— What to do —
When you reach the line that contains "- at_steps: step" in the data below, start reproducing lines exactly, and stop after the line that contains "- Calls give".

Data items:
___
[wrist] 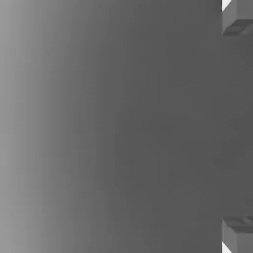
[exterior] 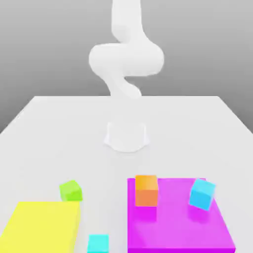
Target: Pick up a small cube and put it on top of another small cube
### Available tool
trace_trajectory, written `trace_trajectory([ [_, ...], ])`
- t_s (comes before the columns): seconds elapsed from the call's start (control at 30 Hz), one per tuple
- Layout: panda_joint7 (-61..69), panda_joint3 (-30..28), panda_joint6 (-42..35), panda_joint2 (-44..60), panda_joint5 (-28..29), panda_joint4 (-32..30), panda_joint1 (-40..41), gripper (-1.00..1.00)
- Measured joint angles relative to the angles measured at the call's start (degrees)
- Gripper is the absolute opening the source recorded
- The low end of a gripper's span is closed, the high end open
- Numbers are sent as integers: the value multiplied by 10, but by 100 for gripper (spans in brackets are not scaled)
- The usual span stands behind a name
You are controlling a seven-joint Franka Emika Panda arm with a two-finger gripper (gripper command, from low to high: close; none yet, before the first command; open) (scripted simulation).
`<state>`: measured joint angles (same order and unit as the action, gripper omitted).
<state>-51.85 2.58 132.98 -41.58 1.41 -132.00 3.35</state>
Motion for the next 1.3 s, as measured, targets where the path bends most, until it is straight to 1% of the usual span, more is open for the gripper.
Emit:
trace_trajectory([
  [0.27, -202, 78, 39, 138, 56, -7, 99, 0],
  [0.43, -332, 113, 62, 224, 99, -11, 145, 0],
  [0.6, -462, 131, 85, 310, 141, -15, 176, 0],
  [0.8, -606, 132, 114, 410, 176, -21, 195, 0],
  [0.9, -668, 128, 132, 457, 180, -24, 198, 0],
  [1.0, -723, 122, 152, 501, 173, -29, 196, 0],
  [1.1, -769, 117, 173, 542, 152, -34, 195, 0],
  [1.23, -816, 121, 204, 592, 107, -42, 199, 0],
  [1.3, -831, 110, 230, 626, 108, -37, 191, 0],
])
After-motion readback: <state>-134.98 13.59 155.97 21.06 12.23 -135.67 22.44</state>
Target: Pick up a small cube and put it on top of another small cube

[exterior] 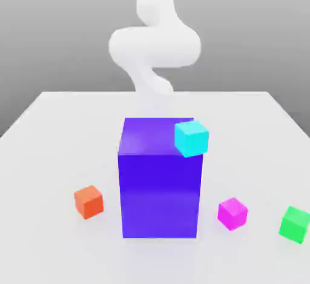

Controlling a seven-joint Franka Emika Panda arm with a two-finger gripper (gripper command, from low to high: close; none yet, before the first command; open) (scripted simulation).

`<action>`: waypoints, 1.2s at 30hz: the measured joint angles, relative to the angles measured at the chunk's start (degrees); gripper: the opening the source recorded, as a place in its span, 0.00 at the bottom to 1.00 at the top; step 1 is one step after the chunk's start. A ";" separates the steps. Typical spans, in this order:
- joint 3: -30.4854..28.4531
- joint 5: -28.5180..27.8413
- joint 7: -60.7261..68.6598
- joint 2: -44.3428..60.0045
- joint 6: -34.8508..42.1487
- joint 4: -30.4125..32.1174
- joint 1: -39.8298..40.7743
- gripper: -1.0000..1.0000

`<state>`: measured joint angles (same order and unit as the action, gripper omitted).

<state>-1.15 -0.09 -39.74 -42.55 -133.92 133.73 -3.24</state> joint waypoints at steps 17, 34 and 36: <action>-6.88 1.05 42.70 22.38 -14.60 13.27 -20.46 0.50; -6.75 1.94 84.55 44.63 -29.15 26.25 -34.24 0.50; -6.04 2.77 86.82 48.24 -31.95 26.20 -33.75 0.50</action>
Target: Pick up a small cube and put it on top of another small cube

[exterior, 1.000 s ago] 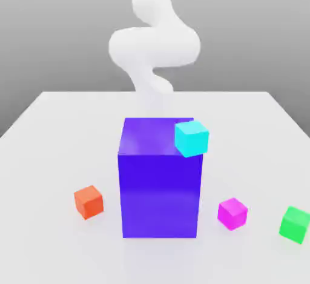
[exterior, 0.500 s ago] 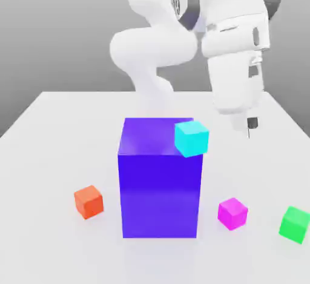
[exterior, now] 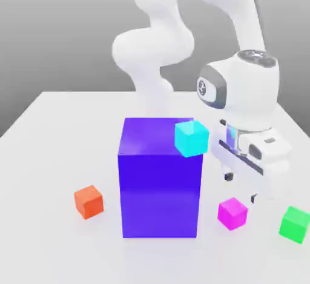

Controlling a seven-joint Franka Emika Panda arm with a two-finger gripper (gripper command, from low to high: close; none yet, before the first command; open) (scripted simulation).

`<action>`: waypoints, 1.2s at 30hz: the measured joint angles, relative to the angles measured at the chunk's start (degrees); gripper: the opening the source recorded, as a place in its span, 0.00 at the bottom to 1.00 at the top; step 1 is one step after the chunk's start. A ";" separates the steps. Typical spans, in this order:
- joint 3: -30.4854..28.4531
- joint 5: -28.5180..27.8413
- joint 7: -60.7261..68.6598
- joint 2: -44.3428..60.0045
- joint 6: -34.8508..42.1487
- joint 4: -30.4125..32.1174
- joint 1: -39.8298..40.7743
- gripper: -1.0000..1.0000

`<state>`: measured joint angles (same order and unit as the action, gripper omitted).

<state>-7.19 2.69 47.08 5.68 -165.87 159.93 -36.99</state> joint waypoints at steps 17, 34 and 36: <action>2.16 1.12 1.43 4.30 -3.34 -0.61 1.91 0.00; 4.08 -1.36 -31.21 5.07 13.79 -18.50 -7.27 0.00; 4.35 -0.87 -31.22 8.94 10.35 -18.92 -7.21 0.00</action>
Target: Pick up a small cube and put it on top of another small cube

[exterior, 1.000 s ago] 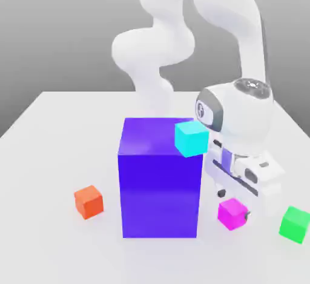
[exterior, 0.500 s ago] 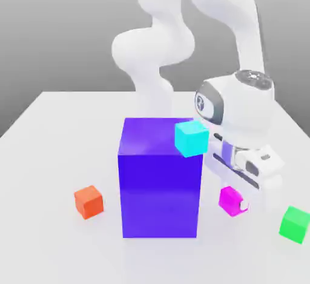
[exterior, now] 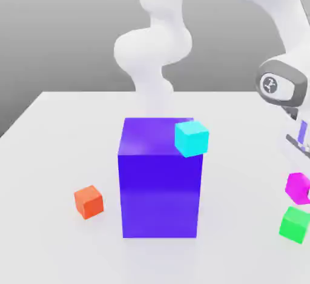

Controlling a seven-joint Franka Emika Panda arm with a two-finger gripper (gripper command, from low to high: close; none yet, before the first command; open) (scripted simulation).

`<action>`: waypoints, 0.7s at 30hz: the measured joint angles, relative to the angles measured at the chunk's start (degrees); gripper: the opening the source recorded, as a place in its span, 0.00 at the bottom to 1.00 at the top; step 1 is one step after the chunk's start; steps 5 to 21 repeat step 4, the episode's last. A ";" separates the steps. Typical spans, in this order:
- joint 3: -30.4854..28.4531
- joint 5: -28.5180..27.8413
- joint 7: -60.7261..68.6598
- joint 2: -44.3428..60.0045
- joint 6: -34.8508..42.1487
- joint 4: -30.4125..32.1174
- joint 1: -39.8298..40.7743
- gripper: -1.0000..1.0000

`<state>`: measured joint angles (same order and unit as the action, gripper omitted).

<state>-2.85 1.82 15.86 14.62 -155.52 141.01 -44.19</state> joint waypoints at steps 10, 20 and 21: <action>0.13 0.18 0.07 1.59 -1.46 -0.12 0.09 1.00; 0.13 0.18 0.07 1.59 -1.46 -0.12 0.09 1.00; 0.13 0.18 0.07 1.59 -1.46 -0.12 0.09 1.00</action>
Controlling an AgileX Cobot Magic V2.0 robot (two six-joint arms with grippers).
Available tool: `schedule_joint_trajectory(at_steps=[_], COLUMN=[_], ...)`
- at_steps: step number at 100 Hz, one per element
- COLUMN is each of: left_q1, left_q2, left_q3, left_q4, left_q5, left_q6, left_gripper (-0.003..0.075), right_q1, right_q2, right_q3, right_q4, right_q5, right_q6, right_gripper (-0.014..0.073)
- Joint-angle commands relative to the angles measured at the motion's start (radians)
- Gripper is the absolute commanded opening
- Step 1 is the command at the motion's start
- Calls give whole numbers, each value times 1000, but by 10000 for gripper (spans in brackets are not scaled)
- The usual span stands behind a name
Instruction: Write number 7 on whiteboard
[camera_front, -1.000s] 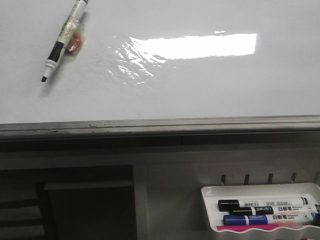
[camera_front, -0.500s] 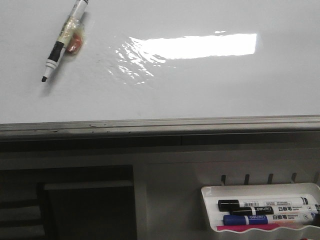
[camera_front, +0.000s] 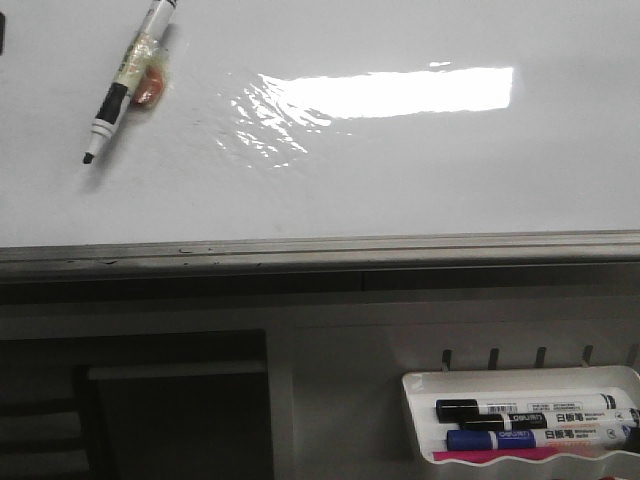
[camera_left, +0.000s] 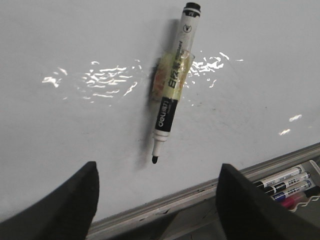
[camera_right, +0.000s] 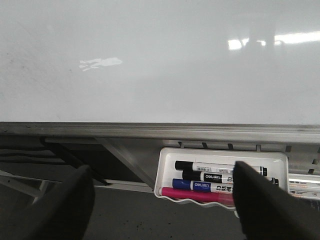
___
— Task output —
- at_steps: step number at 100 Hz, one per element
- COLUMN is each of: left_q1, left_q2, left_q3, left_q4, left_q5, left_q6, left_gripper (-0.003..0.075), right_q1, right_q2, right_q3, right_q4, right_q5, right_q6, right_gripper (-0.014..0.073)
- Joint-angle commands relative to the angles measured at the motion's start (radians)
- Gripper is the absolute commanded opening
- Step 1 is the command at the motion's start
- Calls give whole numbers, each value times 1000, but by 10000 for gripper (spans in brackets are not scaled)

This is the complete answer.